English composer (born 1938)

Howard David Blake (born 28 October 1938) is an English composer, conductor, and pianist whose career has spanned more than 50 years and produced more than 650 works. Blake's most successful work is his soundtrack for Channel 4’s 1982 film The Snowman, which includes the song "Walking in the Air". He is increasingly recognised for his classical works including concertos, oratorios, ballets, operas and many instrumental pieces.

==Early life==
Howard Blake was born in London and grew up in Brighton. His mother played piano and violin, and his father sang tenor in the church choir. At Brighton, Hove and Sussex Grammar School for Boys, from the age of 11 he sang lead roles in Gilbert and Sullivan operas and was recognised as a good pianist, but few were aware that he was also writing music.

At the age of 18, he won the Hastings Musical Festival Scholarship to the Royal Academy of Music, where he studied piano with Harold Craxton and composition with Howard Ferguson, but he found himself at odds with his contemporaries in regard to musical style. He virtually stopped composing, instead becoming interested in film, and on leaving the Academy briefly worked as a film projectionist at the National Film Theatre.

==Music career==
Missing music, Blake played the piano in pubs and clubs for a couple of years until being discovered and signed by EMI to make a solo album and work as a session musician on many recordings. This led to work as an arranger and a composer, employment that gradually became his full-time occupation.
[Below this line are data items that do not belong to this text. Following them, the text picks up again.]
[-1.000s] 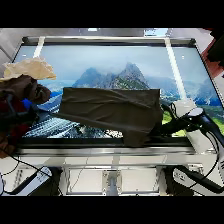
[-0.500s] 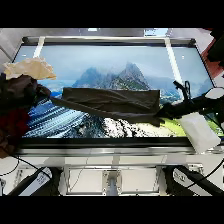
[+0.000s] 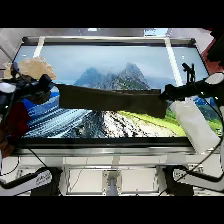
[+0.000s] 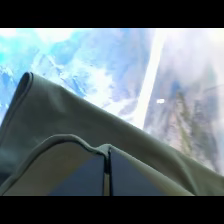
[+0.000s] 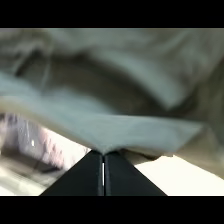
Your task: Fold the shirts.
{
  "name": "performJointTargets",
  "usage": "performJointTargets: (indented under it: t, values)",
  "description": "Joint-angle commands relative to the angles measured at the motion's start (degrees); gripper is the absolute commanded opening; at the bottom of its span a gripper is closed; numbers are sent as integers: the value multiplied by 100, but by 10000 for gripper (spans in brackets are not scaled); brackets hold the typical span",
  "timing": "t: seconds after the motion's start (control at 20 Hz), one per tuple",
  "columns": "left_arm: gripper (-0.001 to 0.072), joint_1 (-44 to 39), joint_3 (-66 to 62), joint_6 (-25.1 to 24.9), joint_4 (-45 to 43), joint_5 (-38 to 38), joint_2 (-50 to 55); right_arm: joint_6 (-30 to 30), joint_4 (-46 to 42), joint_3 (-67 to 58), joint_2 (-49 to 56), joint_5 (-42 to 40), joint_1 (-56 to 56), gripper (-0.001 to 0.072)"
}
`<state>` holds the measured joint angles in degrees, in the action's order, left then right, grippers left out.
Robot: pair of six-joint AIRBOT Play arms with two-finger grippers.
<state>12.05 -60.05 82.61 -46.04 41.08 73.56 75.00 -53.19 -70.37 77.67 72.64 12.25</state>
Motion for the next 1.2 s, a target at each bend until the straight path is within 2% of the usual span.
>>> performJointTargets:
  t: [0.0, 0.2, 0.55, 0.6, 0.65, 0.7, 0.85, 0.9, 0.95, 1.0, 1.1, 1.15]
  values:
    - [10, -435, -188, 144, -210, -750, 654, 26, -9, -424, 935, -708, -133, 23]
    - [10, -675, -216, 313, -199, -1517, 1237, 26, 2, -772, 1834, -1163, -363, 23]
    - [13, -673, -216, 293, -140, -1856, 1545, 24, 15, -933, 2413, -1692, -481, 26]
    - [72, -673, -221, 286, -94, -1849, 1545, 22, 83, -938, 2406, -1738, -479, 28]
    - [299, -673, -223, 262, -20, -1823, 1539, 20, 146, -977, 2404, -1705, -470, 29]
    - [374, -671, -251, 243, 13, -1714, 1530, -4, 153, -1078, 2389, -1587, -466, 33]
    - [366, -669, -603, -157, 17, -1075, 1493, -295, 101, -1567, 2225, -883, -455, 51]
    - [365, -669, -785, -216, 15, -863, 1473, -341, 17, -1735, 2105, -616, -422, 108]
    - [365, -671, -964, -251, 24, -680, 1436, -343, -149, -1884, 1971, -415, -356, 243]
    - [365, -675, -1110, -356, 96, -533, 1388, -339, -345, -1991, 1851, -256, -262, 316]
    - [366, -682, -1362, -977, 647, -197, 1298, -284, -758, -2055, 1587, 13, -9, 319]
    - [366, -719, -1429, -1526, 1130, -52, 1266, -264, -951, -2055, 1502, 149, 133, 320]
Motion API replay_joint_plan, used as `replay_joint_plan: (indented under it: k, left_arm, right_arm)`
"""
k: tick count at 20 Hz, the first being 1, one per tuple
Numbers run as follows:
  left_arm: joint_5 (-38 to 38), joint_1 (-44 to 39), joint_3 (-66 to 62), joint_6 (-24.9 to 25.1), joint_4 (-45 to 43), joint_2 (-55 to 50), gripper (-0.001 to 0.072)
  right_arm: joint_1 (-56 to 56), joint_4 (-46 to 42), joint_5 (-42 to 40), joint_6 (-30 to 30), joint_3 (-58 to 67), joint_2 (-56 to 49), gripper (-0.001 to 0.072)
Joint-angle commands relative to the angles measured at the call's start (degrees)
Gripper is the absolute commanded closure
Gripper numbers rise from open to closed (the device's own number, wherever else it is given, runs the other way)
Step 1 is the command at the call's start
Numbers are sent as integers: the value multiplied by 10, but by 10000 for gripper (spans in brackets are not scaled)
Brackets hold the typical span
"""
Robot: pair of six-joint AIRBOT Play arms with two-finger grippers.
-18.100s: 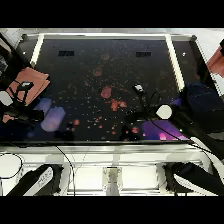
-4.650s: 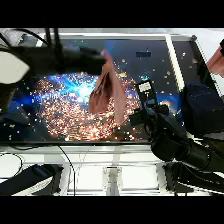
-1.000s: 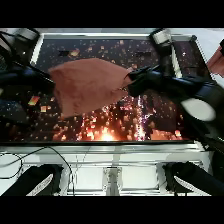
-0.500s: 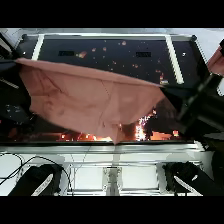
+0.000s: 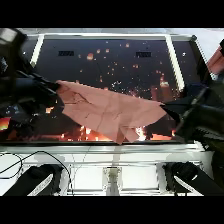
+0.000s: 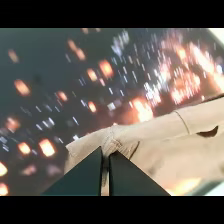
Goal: Fold the clothes and pants, and hang the long-sleeved shirts on hangers.
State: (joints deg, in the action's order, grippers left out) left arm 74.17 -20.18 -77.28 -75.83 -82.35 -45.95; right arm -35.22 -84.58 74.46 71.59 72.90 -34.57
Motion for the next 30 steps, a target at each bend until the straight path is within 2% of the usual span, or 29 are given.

In the late 1960s, on the recommendation of Bernard Herrmann, Blake began working as a keyboard player and arranger with veteran screen composer Laurie Johnson on music for the hit ITV television series The Avengers. During the programme's sixth and final season in 1968–1969, Johnson was commissioned to write the soundtrack music for the feature film Hot Millions; to enable him to work on the film score, Johnson recruited Blake to take over composing duties for him, and Blake composed the incidental music for ten complete episodes of that series. In 1970, shortly after the series finished, he lived in a beach hut in Cornwall for about two months, "to get away from it all".

Over an active career he has written numerous film scores, including The Duellists with Ridley Scott and David Puttnam, which gained the Special Jury Award at the Cannes Film Festival in 1977; A Month in the Country with Kenneth Branagh and Colin Firth, which gained him the British Film Institute Anthony Asquith Award for musical excellence in 1989; and The Snowman, which was nominated for an Oscar after its first screening on Channel 4 in 1982, and has won many other prizes internationally. From this, his famous song "Walking in the Air", for which he also wrote the lyrics, was the success that launched Aled Jones in 1985 (although Jones only recorded the song three years after the release of the film, while the song on the soundtrack is sung by the St Paul's chorister Peter Auty). Blake's concert version of The Snowman for narrator and orchestra is now performed worldwide, as is the full-length ballet of the same name, launched in 1997, which in 2013 celebrated its 16th consecutive Christmas season for Sadler's Wells at the Peacock Theatre in London.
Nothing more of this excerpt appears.